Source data
******************************

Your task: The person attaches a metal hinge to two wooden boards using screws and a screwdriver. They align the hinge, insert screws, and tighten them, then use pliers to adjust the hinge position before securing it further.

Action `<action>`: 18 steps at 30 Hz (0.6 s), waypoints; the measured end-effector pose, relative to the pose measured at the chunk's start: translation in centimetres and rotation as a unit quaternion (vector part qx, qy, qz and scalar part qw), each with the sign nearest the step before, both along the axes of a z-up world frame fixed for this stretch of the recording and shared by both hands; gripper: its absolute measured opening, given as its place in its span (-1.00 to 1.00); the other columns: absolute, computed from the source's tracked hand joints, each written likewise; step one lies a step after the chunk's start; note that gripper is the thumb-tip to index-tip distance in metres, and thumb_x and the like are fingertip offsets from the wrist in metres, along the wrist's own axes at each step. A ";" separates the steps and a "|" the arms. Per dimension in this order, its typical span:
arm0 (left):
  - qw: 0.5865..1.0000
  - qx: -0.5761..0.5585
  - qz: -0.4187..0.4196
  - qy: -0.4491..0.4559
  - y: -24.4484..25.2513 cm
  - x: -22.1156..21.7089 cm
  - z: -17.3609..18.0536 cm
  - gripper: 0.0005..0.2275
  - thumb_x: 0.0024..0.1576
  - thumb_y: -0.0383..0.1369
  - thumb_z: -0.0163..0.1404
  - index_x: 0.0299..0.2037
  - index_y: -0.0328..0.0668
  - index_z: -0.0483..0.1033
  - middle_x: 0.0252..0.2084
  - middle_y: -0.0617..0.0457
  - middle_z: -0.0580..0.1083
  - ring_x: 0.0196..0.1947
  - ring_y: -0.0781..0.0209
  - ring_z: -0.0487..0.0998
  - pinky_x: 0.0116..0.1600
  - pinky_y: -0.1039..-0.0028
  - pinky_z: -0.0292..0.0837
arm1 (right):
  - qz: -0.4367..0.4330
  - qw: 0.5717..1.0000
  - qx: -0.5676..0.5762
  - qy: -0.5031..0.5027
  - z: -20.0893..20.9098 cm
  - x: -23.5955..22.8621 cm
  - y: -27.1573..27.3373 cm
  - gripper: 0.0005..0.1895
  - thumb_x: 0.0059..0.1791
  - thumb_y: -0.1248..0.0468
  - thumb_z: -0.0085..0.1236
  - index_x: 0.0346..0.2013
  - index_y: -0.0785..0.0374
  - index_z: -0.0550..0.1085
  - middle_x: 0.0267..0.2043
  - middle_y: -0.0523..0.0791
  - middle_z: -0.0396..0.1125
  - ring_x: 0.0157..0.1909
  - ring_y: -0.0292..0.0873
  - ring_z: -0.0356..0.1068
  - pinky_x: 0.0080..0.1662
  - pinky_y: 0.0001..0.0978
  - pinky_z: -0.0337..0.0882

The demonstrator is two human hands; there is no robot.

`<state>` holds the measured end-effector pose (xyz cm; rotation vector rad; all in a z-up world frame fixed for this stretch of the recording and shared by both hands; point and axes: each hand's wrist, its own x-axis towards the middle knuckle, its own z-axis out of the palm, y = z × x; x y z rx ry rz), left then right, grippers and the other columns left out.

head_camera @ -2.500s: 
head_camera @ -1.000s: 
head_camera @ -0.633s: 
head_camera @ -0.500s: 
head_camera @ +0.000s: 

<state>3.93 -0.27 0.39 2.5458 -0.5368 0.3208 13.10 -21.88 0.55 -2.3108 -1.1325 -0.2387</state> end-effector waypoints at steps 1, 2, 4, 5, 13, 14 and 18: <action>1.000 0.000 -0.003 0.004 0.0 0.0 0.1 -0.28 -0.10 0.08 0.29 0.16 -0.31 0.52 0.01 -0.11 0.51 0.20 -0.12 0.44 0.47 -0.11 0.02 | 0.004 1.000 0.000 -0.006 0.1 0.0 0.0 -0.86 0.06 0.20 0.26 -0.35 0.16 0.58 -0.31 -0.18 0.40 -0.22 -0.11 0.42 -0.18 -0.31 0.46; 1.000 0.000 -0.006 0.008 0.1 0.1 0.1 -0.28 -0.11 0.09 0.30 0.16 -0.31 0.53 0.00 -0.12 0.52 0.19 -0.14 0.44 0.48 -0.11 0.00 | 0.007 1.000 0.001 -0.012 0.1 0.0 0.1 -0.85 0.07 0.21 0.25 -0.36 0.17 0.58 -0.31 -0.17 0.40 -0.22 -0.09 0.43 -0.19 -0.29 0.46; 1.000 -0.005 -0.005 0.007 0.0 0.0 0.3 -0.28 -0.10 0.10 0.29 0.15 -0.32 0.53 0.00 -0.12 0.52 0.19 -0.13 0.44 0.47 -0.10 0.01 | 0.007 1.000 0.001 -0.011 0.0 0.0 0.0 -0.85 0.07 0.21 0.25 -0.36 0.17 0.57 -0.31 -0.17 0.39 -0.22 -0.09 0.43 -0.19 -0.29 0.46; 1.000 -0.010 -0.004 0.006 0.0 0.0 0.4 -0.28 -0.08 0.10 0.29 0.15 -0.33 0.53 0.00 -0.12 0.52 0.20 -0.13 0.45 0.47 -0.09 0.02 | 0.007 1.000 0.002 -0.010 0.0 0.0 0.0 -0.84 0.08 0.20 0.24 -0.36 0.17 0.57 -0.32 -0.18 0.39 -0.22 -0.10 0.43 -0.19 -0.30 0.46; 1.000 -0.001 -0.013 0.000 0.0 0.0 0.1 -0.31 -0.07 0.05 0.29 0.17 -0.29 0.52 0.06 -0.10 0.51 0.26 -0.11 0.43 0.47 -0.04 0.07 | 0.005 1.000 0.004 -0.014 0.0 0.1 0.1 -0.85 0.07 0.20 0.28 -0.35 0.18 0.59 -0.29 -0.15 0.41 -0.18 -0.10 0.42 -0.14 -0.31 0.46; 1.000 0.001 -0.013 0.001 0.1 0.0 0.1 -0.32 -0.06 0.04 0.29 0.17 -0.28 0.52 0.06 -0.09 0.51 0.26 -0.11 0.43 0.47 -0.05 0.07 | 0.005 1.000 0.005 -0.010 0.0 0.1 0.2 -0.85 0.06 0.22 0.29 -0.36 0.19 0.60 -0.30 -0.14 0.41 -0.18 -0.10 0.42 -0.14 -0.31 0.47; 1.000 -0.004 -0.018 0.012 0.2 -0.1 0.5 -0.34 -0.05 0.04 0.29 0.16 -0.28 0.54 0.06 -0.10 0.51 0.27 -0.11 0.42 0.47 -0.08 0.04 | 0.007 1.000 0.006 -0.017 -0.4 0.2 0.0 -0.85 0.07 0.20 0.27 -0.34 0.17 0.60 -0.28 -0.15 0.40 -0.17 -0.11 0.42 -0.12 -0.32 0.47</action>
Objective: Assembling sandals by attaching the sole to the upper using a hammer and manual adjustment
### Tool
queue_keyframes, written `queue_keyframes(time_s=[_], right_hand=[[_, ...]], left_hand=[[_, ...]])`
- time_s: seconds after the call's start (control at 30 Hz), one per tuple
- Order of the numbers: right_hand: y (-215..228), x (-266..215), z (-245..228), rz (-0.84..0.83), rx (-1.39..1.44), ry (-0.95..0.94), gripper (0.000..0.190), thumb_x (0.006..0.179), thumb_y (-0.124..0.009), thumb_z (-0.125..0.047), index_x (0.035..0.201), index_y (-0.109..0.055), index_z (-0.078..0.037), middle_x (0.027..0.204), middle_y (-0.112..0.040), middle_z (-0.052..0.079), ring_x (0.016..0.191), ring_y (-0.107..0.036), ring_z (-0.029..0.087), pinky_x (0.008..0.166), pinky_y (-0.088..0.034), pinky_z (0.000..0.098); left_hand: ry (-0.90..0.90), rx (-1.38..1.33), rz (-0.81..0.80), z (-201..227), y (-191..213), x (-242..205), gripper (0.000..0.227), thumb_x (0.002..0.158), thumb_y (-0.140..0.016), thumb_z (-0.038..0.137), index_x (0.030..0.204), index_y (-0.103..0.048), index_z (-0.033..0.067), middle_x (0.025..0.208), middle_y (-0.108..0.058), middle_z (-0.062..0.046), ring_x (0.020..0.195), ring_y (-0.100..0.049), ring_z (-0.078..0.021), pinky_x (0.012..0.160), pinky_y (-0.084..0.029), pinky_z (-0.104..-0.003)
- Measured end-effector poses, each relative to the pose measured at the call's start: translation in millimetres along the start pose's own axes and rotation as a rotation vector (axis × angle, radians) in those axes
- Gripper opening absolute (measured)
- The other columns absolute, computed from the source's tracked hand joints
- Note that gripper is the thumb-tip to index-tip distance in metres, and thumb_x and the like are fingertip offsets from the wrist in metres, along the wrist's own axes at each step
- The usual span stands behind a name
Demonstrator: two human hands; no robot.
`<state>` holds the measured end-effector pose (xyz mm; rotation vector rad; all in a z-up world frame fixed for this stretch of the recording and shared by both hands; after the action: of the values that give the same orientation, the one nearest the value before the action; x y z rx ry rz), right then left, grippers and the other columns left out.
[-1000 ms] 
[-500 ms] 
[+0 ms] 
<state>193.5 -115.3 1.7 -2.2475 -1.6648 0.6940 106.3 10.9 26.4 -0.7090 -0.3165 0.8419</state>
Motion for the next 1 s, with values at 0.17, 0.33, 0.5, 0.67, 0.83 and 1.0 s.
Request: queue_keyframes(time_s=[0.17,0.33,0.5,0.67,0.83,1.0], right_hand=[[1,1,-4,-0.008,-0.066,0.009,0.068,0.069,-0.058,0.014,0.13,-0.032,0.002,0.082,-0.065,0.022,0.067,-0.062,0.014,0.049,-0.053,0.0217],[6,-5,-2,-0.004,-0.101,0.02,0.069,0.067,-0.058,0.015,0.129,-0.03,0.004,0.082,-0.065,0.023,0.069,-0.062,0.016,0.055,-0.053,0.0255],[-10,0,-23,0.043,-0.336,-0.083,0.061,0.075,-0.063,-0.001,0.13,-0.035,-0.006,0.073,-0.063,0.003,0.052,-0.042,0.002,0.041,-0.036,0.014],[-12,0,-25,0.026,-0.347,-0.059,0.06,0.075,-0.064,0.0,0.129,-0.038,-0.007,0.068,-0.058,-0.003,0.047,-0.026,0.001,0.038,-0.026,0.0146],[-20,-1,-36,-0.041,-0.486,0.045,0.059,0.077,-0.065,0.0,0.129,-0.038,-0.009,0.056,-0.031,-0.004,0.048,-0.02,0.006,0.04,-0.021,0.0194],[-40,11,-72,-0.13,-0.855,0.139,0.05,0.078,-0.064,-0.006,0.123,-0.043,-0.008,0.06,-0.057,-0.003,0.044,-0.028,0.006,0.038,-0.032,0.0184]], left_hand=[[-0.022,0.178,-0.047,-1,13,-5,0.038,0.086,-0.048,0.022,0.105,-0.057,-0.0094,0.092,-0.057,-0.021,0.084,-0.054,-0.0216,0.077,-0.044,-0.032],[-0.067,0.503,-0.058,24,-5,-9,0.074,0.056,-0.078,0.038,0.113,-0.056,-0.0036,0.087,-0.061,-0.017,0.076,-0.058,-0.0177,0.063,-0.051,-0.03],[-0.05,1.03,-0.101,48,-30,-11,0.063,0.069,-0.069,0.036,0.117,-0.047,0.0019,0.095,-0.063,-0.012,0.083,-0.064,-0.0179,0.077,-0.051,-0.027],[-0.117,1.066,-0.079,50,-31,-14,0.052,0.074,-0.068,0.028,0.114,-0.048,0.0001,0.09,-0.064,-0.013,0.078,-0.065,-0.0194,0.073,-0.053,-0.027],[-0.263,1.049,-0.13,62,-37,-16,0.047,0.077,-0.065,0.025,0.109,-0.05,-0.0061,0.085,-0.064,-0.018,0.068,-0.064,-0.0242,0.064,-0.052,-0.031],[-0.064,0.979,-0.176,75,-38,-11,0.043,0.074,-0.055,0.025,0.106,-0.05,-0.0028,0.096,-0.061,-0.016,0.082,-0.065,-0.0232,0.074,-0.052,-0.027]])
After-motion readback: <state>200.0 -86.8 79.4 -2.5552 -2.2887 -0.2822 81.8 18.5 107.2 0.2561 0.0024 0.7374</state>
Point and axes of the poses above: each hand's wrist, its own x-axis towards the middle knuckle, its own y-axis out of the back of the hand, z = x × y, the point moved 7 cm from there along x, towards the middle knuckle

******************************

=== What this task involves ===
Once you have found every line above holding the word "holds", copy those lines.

=== Task solution ===
`<state>` holds the measured end-effector pose (xyz cm; rotation vector rad; all in a z-up world frame fixed for this stretch of the recording and shared by both hands; point and axes: each hand's wrist, its own x-axis towards the middle knuckle, its own z-axis out of the palm, y = z × x; x y z rx ry rz), left then right, grippers and the other columns left out.
`<state>` holds the measured end-effector pose (xyz mm; rotation vector rad; all in a z-up world frame fixed for this stretch of the recording and shared by both hands; after the action: of the values that give the same orientation, the one nearest the value before the action; x y z rx ry rz), right then left, grippers and the other columns left out.

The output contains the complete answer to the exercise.